Blowfish	Secret-key, block-cipher cryptosystem with widely varying key-length. Designed by Bruce Schneier, it is available freely to any user as a substitute for DES or IDEA.
Diffie-Hellman	In 1976 First public-key cryptosystem, used for key exchange for secret-key (symmetric) cryptosystems.
Elliptic Curve Cryptography (ECC)	A relatively new PKC algorithm based upon elliptic curves. ECC can offer levels of security comparable to RSA and other PKC methods with much smaller keys. It is well-suited to devices that are resource constrained, such as smartcards and PDAs.
Pretty Good Privacy (PGP)	A family of cryptographic routines for e-mail and file storage applications developed by Philip Zimmermann in 1991. PGP 2.6.x uses RSA for key management and digital signatures, IDEA for message encryption, and MD5 for computing the message's hash value.
Message Digest (MD) algorithms: 2,4,5	Message-digest algorithms, used for digital signature applications for message integrity.
International Data Encryption Algorithm (IDEA)	Secret-key cryptosystem written by Xuejia Lai and James Massey, in 1992 and patented by Ascom; a 64-bit SKC block cipher using a 128-bit key.
Public-Key Cryptography Standards (PKCS)	A set of interoperable standards and guidelines for public-key cryptography, designed by RSA Data Security Inc.

Cryptanalysis is the flip-side of cryptography: It is the art of deciphering encrypted communications without knowing the proper keys. In order to design a robust encryption algorithm or cryptographic protocol, one should use cryptanalysis to find and correct any weaknesses. This is precisely the reason why the most trusted encryption algorithms are ones that have been made available to public scrutiny.

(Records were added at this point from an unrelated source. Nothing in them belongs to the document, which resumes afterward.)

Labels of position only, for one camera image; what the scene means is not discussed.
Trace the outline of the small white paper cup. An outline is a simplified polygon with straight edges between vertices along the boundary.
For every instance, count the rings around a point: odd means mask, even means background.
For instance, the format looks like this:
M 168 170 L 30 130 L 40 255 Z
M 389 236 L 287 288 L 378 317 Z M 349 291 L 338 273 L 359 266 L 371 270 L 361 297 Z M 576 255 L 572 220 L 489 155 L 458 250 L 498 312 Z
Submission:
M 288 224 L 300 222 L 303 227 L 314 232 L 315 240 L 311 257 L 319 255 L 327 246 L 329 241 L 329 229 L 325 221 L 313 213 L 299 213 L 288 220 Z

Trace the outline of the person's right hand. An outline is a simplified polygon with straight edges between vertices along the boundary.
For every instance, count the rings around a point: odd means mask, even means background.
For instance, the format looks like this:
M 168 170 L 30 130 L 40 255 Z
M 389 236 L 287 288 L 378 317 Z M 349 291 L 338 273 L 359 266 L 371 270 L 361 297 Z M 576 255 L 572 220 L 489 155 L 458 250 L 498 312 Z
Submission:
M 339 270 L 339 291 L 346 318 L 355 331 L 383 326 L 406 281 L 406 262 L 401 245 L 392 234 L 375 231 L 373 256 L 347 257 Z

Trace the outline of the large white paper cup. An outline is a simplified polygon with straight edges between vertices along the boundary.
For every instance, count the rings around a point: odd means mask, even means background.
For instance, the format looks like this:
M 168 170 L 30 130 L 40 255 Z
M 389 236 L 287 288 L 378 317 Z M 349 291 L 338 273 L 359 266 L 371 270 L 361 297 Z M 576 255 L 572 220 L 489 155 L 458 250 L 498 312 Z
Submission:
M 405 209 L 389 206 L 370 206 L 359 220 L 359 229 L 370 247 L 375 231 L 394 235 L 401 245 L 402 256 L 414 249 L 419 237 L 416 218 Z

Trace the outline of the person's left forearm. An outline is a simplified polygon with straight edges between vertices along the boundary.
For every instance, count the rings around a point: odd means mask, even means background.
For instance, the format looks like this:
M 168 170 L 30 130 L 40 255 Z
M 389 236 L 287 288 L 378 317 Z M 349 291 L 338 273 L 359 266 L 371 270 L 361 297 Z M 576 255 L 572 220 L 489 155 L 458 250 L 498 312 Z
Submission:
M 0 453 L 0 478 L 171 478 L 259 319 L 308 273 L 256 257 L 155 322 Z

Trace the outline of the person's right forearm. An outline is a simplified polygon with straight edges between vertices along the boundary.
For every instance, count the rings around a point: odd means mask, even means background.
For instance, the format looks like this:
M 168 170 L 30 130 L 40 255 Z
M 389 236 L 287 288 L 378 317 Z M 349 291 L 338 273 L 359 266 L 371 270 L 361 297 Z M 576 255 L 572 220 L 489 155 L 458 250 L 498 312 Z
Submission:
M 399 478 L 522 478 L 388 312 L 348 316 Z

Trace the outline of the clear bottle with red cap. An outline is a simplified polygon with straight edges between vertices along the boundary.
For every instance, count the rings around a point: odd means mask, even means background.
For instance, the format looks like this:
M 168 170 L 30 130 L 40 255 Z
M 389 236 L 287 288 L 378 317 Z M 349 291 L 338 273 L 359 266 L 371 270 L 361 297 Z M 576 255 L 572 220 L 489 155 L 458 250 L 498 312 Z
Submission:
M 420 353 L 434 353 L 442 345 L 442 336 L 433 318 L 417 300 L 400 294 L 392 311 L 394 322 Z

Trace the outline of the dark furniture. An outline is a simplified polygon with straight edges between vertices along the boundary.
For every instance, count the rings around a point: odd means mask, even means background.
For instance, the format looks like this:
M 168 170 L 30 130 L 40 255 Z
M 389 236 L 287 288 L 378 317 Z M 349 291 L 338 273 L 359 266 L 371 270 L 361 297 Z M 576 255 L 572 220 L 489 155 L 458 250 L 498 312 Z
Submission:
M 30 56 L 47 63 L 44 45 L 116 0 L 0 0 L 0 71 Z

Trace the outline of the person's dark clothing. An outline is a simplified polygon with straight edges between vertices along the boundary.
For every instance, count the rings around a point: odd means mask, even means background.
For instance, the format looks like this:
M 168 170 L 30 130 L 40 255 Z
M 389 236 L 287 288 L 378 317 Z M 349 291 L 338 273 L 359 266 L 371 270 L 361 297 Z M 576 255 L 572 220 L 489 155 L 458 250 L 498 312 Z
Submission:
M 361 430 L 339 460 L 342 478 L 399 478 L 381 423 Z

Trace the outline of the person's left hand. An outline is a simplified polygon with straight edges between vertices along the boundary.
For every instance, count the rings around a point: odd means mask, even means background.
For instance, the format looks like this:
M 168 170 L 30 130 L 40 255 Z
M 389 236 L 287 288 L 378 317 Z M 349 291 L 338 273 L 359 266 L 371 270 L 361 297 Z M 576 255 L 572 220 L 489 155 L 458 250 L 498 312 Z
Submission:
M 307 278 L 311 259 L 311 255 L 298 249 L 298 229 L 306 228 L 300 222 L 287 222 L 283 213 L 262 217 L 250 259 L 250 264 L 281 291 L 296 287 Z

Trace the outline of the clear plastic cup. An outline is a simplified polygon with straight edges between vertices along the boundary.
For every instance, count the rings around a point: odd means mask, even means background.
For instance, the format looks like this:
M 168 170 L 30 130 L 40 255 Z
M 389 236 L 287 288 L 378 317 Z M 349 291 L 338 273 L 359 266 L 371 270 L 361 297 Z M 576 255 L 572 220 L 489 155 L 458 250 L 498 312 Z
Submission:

The various techniques in cryptanalysis attempting to compromise cryptosystems are referred to as attacks. Some of the better-known attacks (or techniques) are as follows.

Brute force attack: This attack requires trying all (or a large fraction of all) possible values till the right value is found; also called an exhaustive search.

Cipher text only attack: This is the situation where the attacker does not know anything about the contents of the message, and must work from cipher text only. In practice it is quite often possible to make guesses about the plain text contents of messages, as many types of messages have fixed-format headers.

Known plain text attack: The attacker knows or can guess the plain text for some parts of the message. The task is to decrypt the rest of the cipher text blocks using this information. This may be done by determining the key used to encrypt the data, or via some shortcut.

Chosen plain text attack: The attacker is able to have any text he likes encrypted with the unknown key. The task is to determine the key used for
encryption.

Algebraic attack: A method of cryptanalytic attack used against block ciphers that exhibit a significant amount of mathematical structure. Algebraic attacks are a class of techniques that rely for their success on block ciphers exhibiting a high degree of mathematical structure.

Man-in-the-middle attack: This attack is relevant for cryptographic communic-ation and key exchange protocols. When two parties are exchanging keys for secure communications (e.g., using Diffie-Hellman), an adversary puts himself between the parties on the communication line. The adversary then performs a separate key exchange with each party, decrypts communications, and encrypts them again for sending to the other party. The parties think that they are communicating securely, but in fact the adversary is hearing everything.

Timing Attack: This attack is based on repeatedly measuring the exact execution times of modular exponentiation operations. It is relevant to at least RSA, Diffie-Hellman, and Elliptic Curve methods.